Releasing the new count, Immacolata Postiglione, head of the Civil Protection agency's emergency unit, indicated there had been no survivors found overnight in any of the remote mountain villages devastated by Wednesday's powerful pre-dawn quake.
At least 367 people have been hospitalised with injuries but no one has been pulled alive from the piles of collapsed masonry since Wednesday evening.
As hundreds of people woke from a second night sleeping in cars or hastily erected tented villages, the area was rocked by a 4.8 magnitude aftershock just after 6:00 a.m. local time, underlining the perilous nature of a rescue effort involving more than 4,000 emergency service staff and volunteers.

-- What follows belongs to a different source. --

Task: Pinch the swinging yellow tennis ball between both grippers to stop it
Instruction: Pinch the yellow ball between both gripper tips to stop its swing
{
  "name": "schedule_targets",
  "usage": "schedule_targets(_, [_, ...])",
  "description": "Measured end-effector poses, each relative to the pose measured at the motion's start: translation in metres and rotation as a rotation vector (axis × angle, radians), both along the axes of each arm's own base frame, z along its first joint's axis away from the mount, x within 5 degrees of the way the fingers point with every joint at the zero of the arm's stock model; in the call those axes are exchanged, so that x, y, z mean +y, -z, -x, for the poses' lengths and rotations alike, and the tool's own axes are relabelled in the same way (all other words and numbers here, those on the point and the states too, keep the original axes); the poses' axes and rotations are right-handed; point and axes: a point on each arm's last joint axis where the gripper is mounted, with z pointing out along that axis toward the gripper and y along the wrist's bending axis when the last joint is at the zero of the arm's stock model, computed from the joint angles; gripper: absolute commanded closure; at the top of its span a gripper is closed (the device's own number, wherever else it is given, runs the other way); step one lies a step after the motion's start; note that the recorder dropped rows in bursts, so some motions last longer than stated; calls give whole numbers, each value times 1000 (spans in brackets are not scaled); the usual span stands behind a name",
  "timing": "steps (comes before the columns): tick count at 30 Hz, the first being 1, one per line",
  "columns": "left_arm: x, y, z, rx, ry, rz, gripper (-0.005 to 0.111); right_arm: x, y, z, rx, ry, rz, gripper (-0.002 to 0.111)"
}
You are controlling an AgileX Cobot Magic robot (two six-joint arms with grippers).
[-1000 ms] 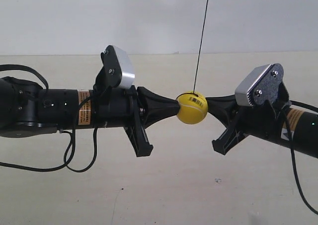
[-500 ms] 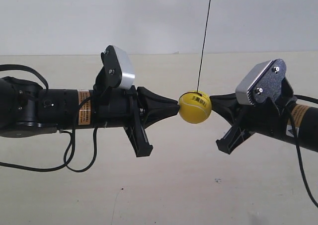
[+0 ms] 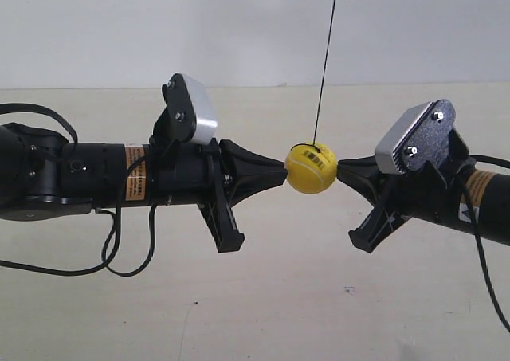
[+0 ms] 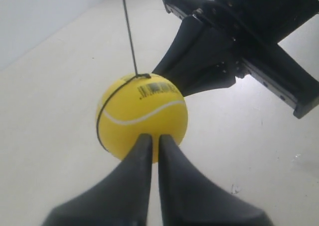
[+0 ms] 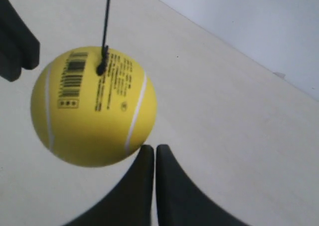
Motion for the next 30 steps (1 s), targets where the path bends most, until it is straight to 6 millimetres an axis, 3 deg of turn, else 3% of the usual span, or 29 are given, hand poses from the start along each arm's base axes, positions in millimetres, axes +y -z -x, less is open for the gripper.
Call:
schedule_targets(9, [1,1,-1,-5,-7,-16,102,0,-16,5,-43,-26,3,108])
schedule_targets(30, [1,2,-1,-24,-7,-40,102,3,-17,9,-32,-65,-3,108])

More than 900 aftershocks have rattled the region since Wednesday's 6.0-6.2 magnitude first one triggered the collapse of hundreds of ill-prepared old buildings across dozens of tiny communities playing host to far more people than usual because of the summer holidays.
Many of the survivors camping out in the tents were carrying plastic bags containing the handful of possessions — clothes, ID documents, phones and wallets — they had been able to grab before fleeing their homes in terror.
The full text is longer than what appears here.